Pada 2017, Bank Indonesia meluncurkan Gerbang Pembayaran Nasional (GPN). Dua tahun kemudian, hadir Quick Response Code Indonesian Standard (QRIS). Keduanya bukan sekadar inovasi teknologi. Ini adalah upaya merebut kembali kendali atas ekonomi digital kita sendiri. Transaksi kini lebih murah, lebih mudah, dan---yang terpenting---datanya tak lagi bocor ke luar.
UMKM di pelosok pun mulai merasakan manfaatnya. Mereka bisa bertransaksi digital tanpa biaya tinggi. Tak heran, QRIS melonjak penggunaannya selama pandemi, saat orang mulai enggan memegang uang tunai.
Gerakan ini ternyata tak berhenti di Indonesia. Negara-negara ASEAN lain juga meluncurkan standar pembayaran digitalnya masing-masing: PromptPay di Thailand, DuitNowQR di Malaysia, hingga VietQR di Vietnam. Kini, semua mulai dihubungkan dalam satu sistem: ASEAN Pay.
Inilah bentuk baru perlawanan ekonomi kawasan. Sebuah David digital yang mulai menantang Goliat global bernama Visa dan Mastercard. Jalan masih panjang, tapi satu hal pasti: Asia Tenggara sedang membangun masa depan ekonominya sendiri---berdaulat, inklusif, dan tak lagi bergantung.
3. Analisis: David vs Goliat dalam Arsitektur Finansial Global
Dalam kisah legendaris David dan Goliat, seorang pemuda kecil mampu mengalahkan raksasa dengan strategi cerdas dan alat sederhana. Narasi itu kini menemukan wujud barunya di Asia Tenggara. ASEAN, dengan populasi lebih dari 600 juta jiwa, tengah memainkan peran David dalam menghadapi dominasi finansial global ala Goliat.
Siapa Goliat?
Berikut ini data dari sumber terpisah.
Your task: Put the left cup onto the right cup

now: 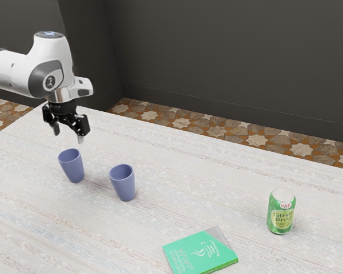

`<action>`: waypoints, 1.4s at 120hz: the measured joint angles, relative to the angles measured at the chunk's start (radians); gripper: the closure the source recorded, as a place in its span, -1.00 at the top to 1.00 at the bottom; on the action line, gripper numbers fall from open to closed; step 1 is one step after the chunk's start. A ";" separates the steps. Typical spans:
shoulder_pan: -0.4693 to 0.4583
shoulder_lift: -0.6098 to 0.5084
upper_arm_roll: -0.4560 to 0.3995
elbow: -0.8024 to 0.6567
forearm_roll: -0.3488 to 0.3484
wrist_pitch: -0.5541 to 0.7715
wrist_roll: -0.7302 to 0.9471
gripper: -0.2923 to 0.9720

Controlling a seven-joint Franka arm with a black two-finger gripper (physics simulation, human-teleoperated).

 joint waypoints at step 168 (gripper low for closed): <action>0.070 0.285 0.026 0.004 -0.055 0.353 0.188 0.54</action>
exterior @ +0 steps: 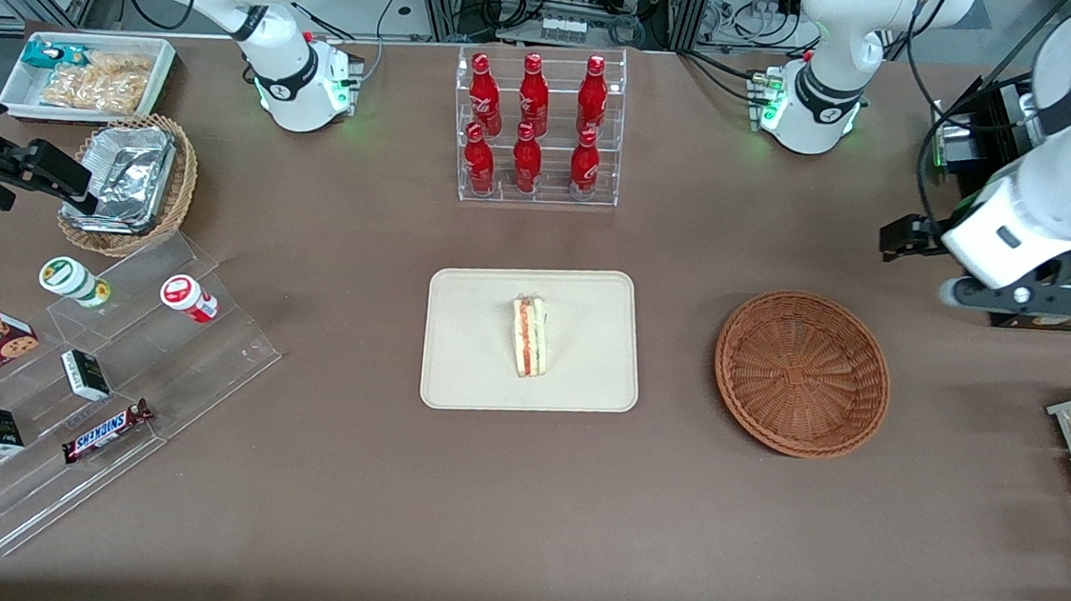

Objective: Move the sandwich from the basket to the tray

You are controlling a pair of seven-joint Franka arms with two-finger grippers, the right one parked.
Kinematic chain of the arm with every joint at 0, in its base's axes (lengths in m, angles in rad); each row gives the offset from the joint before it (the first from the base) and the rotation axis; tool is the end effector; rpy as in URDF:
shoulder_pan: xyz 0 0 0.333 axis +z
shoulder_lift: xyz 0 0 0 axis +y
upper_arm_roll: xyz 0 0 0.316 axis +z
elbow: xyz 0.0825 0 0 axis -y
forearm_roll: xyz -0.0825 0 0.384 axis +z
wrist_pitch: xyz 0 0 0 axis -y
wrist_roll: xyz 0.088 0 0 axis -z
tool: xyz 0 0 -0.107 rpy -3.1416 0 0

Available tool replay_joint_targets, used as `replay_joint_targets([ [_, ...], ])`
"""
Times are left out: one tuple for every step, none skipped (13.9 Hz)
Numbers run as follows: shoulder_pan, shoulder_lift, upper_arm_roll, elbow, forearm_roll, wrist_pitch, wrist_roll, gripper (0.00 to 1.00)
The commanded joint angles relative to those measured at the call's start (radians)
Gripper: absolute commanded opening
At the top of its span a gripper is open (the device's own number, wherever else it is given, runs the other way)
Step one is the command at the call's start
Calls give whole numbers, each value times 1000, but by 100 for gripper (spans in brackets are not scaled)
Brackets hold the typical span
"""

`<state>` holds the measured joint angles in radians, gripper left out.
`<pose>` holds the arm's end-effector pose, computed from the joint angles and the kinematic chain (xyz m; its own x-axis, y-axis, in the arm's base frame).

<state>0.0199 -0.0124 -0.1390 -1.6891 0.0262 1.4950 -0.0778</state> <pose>0.5329 -0.0612 0.5703 0.9833 -0.0371 -0.1781 -0.0452 -0.9981 -0.0417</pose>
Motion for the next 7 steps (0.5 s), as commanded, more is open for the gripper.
replay_joint_targets([
  [8, -37, 36, 8, -14, -10, 21, 100],
  [8, -38, 48, 8, -15, -9, 21, 100],
  [8, -38, 62, 11, -23, -7, 21, 100],
  [8, -40, 78, 17, -49, -1, 21, 100],
  [8, -38, 82, 22, -49, 13, 21, 100],
  [8, -38, 84, 22, -49, 28, 21, 100],
  [8, -38, 90, 22, -49, 34, 21, 100],
])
Ia adalah Amerika Serikat dan korporasi keuangannya seperti Visa, Mastercard, dan sistem pembayaran digital yang menjadi poros global. Selama ini, negara-negara berkembang bergantung pada infrastruktur yang mereka bangun---dan tentu, mereka ambil manfaat besar: fee transaksi, arus devisa, hingga data konsumen strategis.
Tapi zaman berubah. Negara-negara ASEAN mulai membangun sistem sendiri: GPN dan QRIS di Indonesia, PromptPay di Thailand, DuitNowQR di Malaysia. Sistem ini bukan cuma alat bayar, tapi juga simbol kedaulatan digital. Biaya lebih murah, data tetap di rumah sendiri, dan UMKM makin mudah masuk ke ekonomi digital.
Lihat bagaimana turis Thailand bisa beli kopi di Bali cukup dengan scan QR. Itulah ASEAN Pay in the making---interkoneksi lintas negara yang bebas dari dominasi raksasa global.
Apakah ini pertarungan sepadan? Belum tentu. Tapi seperti David, ASEAN punya senjata: inovasi, kolaborasi, dan semangat untuk berdiri di atas kaki sendiri. Dan setiap scan QR lokal yang kita lakukan hari ini, bisa jadi adalah batu ketapel yang kita lempar ke arah dominasi Goliat.
4. Kenapa Amerika Keberatan?
Amerika Serikat menunjukkan keberatan yang cukup serius terhadap sistem pembayaran digital seperti Gerbang Pembayaran Nasional (GPN) dan Quick Response Code Indonesian Standard (QRIS) yang dicanangkan oleh Indonesia, serta gerakan serupa yang berkembang di ASEAN. Meskipun terlihat sebagai kemajuan teknologi, keberatan ini sangat rasional jika dilihat dari sudut pandang kepentingan ekonomi dan geopolitik.